• **Assignment**
All lines in the material with the string "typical" should be listed.

Data records below:

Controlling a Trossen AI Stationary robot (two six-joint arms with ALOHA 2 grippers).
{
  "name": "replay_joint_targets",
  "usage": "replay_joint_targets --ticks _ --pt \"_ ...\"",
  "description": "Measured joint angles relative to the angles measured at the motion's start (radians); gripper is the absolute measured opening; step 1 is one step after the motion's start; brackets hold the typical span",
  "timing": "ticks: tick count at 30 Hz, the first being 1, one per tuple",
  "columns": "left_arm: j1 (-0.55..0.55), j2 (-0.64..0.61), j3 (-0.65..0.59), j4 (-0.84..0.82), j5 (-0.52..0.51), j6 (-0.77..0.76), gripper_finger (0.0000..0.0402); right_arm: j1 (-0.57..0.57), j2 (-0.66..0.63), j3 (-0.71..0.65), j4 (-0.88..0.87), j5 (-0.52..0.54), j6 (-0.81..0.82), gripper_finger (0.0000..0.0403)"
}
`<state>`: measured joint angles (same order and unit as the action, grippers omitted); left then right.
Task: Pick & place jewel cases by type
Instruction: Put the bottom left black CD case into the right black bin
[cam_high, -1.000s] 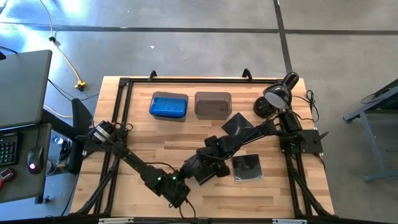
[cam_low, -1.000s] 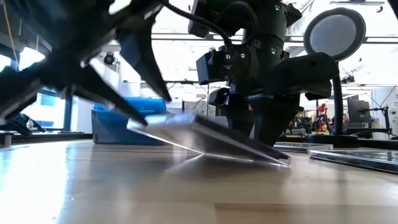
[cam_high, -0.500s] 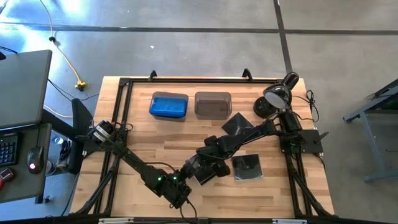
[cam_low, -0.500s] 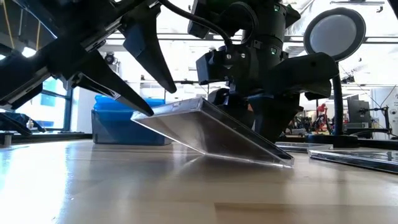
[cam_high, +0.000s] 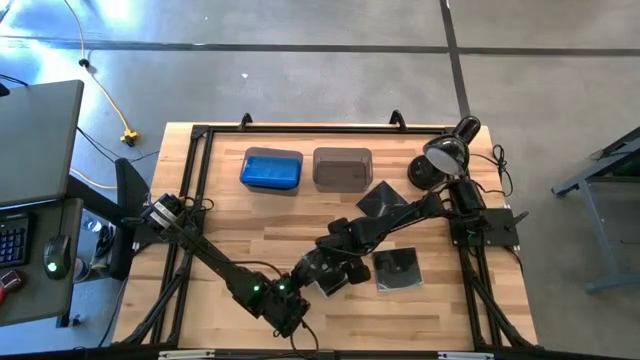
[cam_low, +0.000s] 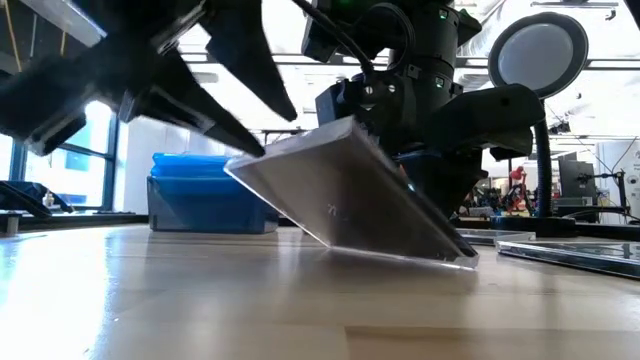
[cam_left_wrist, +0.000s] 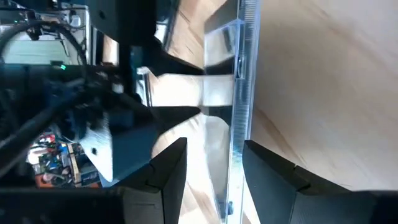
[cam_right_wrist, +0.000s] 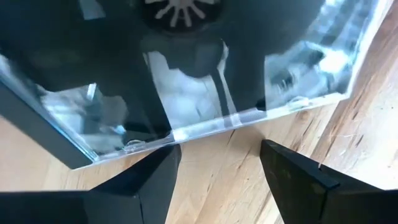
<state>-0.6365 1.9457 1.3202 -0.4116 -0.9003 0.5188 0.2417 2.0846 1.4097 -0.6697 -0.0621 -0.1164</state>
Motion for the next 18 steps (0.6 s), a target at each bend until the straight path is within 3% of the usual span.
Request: replay_joint_targets --ticks 18 --pt "0.01 0.0 0.056 -0.004 0.007 -0.009 0.0149 0.0 0.0 0.0 0.001 -0.022 0.014 0.0227"
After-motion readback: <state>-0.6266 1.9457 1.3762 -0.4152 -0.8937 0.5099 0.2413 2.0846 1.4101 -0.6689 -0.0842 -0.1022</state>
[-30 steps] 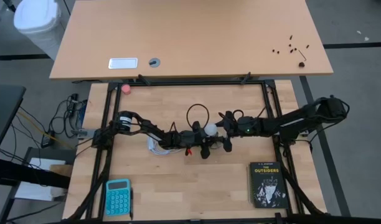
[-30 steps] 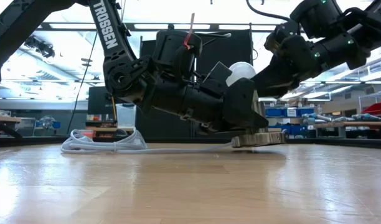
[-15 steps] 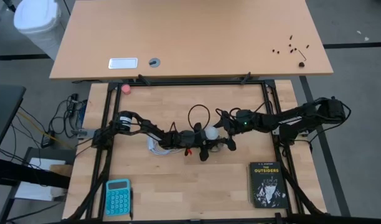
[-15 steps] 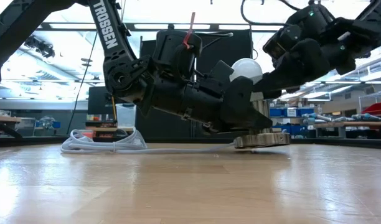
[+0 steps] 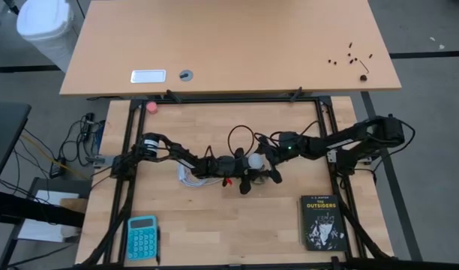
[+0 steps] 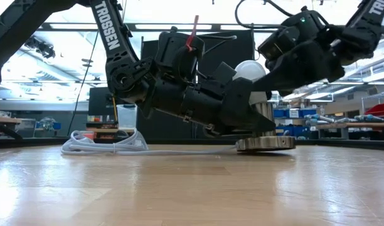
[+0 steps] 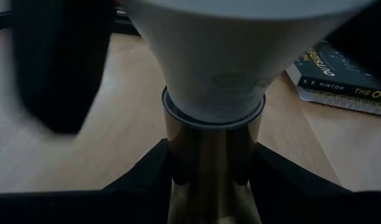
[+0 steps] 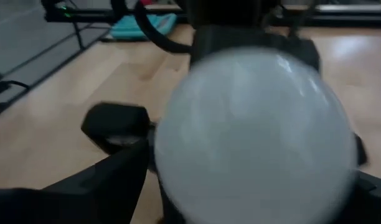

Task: Screw lightbulb
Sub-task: Insert the white lightbulb into the silver lamp

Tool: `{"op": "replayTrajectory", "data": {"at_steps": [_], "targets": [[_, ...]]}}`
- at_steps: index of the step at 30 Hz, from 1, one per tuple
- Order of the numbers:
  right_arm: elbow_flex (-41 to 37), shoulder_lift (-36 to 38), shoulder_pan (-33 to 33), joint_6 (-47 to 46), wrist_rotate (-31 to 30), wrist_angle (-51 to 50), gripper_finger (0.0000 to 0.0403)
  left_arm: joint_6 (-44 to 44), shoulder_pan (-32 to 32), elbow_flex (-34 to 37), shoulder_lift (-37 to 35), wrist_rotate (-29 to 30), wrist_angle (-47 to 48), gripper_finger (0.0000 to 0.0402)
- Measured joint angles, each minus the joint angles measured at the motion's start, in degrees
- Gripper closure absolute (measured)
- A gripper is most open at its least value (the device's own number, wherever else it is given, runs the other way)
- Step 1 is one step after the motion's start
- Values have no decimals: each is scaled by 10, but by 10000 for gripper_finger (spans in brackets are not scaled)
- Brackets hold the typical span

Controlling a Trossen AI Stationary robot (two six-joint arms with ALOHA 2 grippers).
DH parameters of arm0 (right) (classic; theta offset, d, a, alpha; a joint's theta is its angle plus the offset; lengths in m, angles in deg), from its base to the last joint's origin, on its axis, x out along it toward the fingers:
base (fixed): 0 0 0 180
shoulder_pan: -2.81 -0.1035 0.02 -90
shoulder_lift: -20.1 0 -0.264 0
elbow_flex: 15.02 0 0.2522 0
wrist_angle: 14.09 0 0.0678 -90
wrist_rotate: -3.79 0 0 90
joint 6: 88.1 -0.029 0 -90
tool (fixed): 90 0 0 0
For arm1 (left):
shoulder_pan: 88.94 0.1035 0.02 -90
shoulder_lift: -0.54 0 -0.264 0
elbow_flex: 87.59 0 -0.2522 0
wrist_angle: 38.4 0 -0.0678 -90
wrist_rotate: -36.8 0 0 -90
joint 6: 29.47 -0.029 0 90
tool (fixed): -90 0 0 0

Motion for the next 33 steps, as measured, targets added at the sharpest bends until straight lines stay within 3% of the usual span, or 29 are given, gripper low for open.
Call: {"op": "replayTrajectory", "data": {"at_steps": [7, 14, 33], "targets": [[19, -18, 3, 25, 17, -3, 28, 0, 0, 0, 0, -8, 1, 231], [19, -18, 6, 64, 41, 2, 35, 0, 0, 0, 0, -9, 4, 231], [19, -18, 16, 68, 53, 10, 149, 1, 1, 0, 0, -9, 6, 231]]}}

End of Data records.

• **Written response**
  "description": "Measured joint angles relative to the angles measured at the motion's start (radians); gripper is the absolute measured opening; step 1 is one step after the motion's start; brackets hold the typical span",
- Brackets hold the typical span

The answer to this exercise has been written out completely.